An entire set of required objects can be pre-cached in Redis. Objects could be static and dynamic:

2. Cache-aside pattern

Redis is filled on demand:

  1. An application requests data from the backend.
  2. The backend checks to find out if the data is available in Redis.
  3. If data is not found (a cache miss), it is fetched from the database.
  4. The data returned from the database is subsequently stored in Redis.
  5. The data is then returned to the application.
MicroServices and Redis

Redis Cache Configuration Comparison

Redis Cache Configuration in Spring Boot refers to the setup and customization of the Redis cache store for caching data. This involves configuring the cache expiration, cache key prefix, and other settings to optimize cache performance. Here are some key aspects of Redis Cache Configuration:

  1. Time-To-Live (TTL) Expiration: Configuring the duration after which cache entries expire and are removed from Redis.
  2. Cache Key Prefix: Defining a prefix for cache keys to help identify and manage cache entries.
  3. Cache Defaults: Setting default cache configuration parameters, such as TTL expiration, for all caches.
  4. Custom Cache Configuration: Providing custom implementations for cache writers, serializers, and other cache-related components.

RedisTemplate

RedisTemplate is a Spring-provided abstraction for interacting with Redis. It provides a higher-level API for executing Redis commands, such as SET, GET, and DEL, and offers features like:

  1. Transaction Support: Enabling atomic operations and ensuring consistency across multiple Redis commands.
  2. Connection Pooling: Managing connections to Redis and reusing them to improve performance.
  3. Serialization: Converting Java objects to Redis-friendly formats (e.g., JSON, Protocol Buffers) and vice versa.

Code Examples

Redis Cache Configuration

@Configuration
public class RedisConfig {
    @Bean
    public RedisCacheConfiguration cacheConfiguration() {
        return RedisCacheConfiguration.defaultCacheConfig()
                .entryTtl(Duration.ofMinutes(5))
                .cacheKeyPrefix("my-app-cache-");
    }

    @Bean
    public RedisTemplate<String, Object> redisTemplate() {
        RedisTemplate<String, Object> template = new RedisTemplate<>();
        template.setConnectionFactory(redisConnectionFactory());
        return template;
    }
    
    @Bean
    public RedisConnectionFactory redisConnectionFactory() {
        // Configure Redis connection factory
    }
}

RedisTemplate Usage

@Autowired
private RedisTemplate<String, String> redisTemplate;

public void setCacheValue(String key, String value) {
    redisTemplate.opsForValue().set(key, value);
}

public String getCacheValue(String key) {
    return redisTemplate.opsForValue().get(key);
}

API Gateway Caching

When a request comes in:

  1. Decode the Authorization header.
  2. Validate the credentials.
  3. Store the session information on the request object or cache for further use down the line by the application.

Caching Architecture

Write Behind

  1. The application reads and writes data to Redis.
  2. Redis syncs any changed data to the MongoDB database asynchronously. This is eventual consistency.

Write Through

  1. The application reads and writes data to Redis.
  2. Redis syncs any changed data to the MongoDB database synchronously. The thread waits in this pattern until the write to the database is also completed.

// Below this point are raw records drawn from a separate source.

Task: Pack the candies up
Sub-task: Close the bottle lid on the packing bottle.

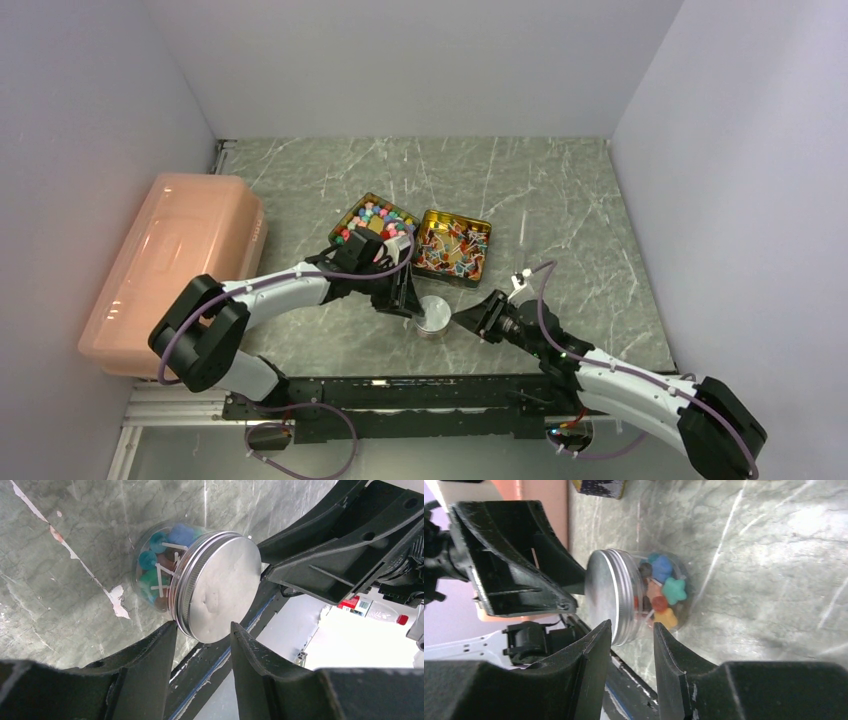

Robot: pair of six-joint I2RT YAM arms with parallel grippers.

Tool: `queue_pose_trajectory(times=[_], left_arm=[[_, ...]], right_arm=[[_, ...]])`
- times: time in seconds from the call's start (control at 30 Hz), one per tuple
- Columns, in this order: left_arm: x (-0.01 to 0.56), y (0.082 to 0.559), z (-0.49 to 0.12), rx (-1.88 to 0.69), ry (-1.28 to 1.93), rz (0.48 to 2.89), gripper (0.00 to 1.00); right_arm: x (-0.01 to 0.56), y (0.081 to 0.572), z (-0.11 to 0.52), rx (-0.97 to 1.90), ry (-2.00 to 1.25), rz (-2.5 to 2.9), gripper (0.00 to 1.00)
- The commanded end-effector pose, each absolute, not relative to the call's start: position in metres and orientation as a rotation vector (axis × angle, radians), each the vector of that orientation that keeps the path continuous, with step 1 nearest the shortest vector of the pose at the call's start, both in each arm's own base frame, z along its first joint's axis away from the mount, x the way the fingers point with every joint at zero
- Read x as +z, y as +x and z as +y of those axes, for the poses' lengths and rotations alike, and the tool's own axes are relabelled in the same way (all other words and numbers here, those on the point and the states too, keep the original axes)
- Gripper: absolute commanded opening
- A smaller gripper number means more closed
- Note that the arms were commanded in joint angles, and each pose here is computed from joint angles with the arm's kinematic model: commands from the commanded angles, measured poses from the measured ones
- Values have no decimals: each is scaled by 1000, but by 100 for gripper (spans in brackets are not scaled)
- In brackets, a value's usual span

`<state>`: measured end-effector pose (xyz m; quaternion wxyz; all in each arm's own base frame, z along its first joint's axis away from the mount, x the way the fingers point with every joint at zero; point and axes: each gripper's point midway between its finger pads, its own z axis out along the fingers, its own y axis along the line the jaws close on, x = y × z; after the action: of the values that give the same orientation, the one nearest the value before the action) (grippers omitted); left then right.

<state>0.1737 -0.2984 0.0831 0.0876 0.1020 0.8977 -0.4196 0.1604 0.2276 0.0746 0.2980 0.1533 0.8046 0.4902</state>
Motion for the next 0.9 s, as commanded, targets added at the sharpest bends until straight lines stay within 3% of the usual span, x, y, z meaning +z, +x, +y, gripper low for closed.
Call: queue_pose_trajectory(times=[0.0, 0.4, 0.67, 0.87], left_arm=[[95, 180, -307, -1271, 366, 2617, 49], [95, 184, -290, -1110, 350, 2641, 50], [107, 178, -288, -1170, 351, 2571, 52], [112, 169, -279, -1209, 352, 2449, 62]], right_arm=[[66, 164, 220, 1200, 355, 2155, 40], [111, 184, 215, 989, 95, 2104, 40], [132, 188, 221, 892, -96, 2135, 39], [140, 191, 224, 845, -183, 2150, 39]])
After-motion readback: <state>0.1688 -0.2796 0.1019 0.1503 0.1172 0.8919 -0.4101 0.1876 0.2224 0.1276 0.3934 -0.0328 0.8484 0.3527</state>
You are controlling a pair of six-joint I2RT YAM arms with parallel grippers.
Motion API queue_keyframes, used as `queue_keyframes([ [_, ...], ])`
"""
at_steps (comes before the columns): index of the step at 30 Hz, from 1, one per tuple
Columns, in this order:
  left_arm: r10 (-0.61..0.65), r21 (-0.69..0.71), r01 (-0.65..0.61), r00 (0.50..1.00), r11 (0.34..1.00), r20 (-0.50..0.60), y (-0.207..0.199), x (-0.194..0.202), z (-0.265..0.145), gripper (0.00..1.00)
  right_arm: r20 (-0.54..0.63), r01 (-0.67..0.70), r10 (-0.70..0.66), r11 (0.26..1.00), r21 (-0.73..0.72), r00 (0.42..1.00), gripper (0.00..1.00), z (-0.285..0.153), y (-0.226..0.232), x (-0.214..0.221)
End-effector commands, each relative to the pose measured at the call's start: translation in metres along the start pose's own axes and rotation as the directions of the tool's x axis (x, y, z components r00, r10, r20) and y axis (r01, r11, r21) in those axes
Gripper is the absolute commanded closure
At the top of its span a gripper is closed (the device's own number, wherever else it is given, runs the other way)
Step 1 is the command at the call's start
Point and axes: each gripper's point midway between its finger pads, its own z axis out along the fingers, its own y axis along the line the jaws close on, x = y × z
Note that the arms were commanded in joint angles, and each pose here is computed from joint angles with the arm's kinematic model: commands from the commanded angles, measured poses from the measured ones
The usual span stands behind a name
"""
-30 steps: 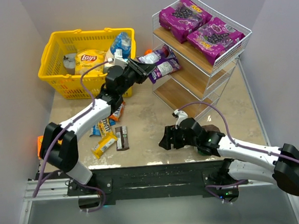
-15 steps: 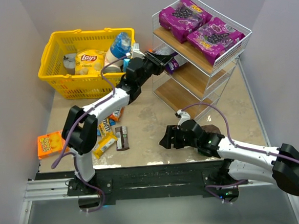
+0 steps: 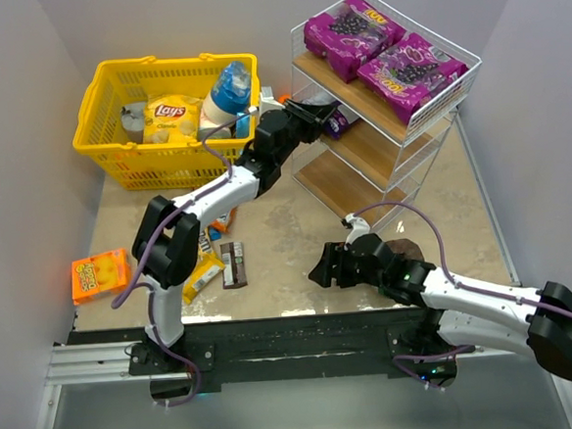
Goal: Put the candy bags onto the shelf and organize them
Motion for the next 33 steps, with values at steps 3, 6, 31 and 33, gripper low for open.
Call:
queue_keyframes([
  [3,-0.002,0.066,-0.004,0.996,0.998,0.093,-0.036,-0.024,-0.002,0.63,0.038,-0.012,0.012,1.000,0.009,0.999,0.30,0.000,-0.002,-0.005],
  [6,0.040,0.056,-0.048,0.990,0.997,0.135,-0.041,-0.032,-0.008,0.52,0.033,-0.010,0.009,1.000,0.014,0.999,0.31,0.003,-0.002,-0.005],
  [31,0.405,-0.209,-0.354,0.857,0.912,0.318,-0.035,-0.094,-0.120,0.20,0.042,-0.017,0.014,0.998,0.058,0.999,0.21,0.003,-0.004,-0.012],
  [33,0.457,-0.245,-0.396,0.837,0.885,0.300,-0.025,-0.096,-0.134,0.17,0.048,-0.014,0.011,0.998,0.056,0.999,0.20,0.003,0.000,-0.016],
])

Write-through caching with Redis ensures that the (critical data) cache is always up-to-date with the database, providing strong consistency and improving application performance.

Pub-Sub

Notify other microservices to retrieve updated content; fire and forget.

RedisTemplate

The template offers a high-level abstraction for Redis interactions. It takes care of serialization and connection management, freeing the user from dealing with such details. Once configured, the template is thread-safe and can be reused across multiple instances.

RedisTemplate uses a Java-based serializer for most of its operations. You can change the serialization mechanism on the template, and the Redis module offers several implementations available in the org.springframework.data.redis.serializer package.

Redis Streams

A Redis stream is a data structure that acts like an append-only log. While it has similarities to Pub/Sub, the main difference lies in the persistence of messages and how they are consumed.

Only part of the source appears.